* **EXERCISE GOAL**
Pick out the lines below with "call" and list them.

*** Opening of RECORDED INFORMATION ***

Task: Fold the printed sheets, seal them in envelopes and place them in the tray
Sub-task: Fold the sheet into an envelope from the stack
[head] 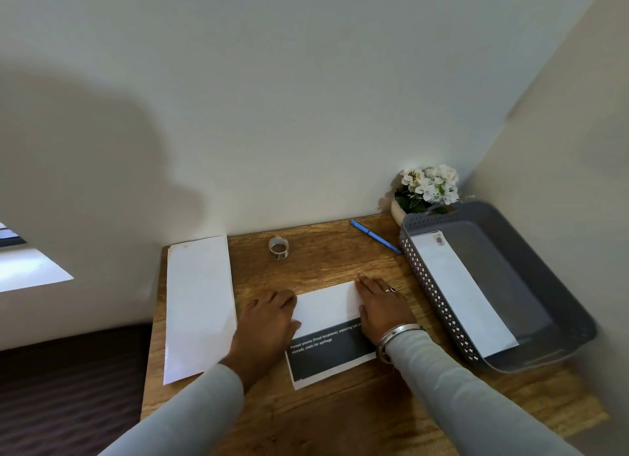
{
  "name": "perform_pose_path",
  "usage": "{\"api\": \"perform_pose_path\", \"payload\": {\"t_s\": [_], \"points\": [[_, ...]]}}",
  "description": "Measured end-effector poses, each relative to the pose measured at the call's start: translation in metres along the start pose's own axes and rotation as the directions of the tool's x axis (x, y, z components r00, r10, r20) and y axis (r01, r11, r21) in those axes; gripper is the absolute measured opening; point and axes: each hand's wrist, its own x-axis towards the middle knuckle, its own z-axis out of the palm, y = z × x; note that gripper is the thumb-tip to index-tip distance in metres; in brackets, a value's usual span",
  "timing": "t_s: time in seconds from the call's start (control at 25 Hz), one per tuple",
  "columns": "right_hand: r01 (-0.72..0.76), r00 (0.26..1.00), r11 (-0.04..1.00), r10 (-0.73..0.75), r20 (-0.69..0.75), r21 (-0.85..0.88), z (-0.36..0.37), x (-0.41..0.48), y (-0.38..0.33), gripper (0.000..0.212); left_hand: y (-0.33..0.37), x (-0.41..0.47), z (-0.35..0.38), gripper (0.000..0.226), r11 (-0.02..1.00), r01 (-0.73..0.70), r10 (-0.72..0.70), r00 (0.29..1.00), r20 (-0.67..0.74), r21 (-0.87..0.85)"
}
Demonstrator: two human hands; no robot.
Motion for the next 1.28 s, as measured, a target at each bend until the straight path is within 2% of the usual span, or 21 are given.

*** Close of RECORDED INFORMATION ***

* **SOLVED EXERCISE**
  "description": "Measured end-effector poses, each relative to the pose measured at the call's start: translation in metres along the start pose's own axes and rotation as the directions of the tool's x axis (x, y, z components r00, r10, r20) and y axis (r01, r11, r21) in those axes; gripper is the absolute measured opening; point and axes: each hand's wrist, its own x-axis towards the middle knuckle, its own z-axis out of the palm, y = z × x; note that gripper is the thumb-tip to index-tip distance in metres; in brackets, a value's usual span",
  "timing": "t_s: time in seconds from the call's start (control at 25 Hz), one per tuple",

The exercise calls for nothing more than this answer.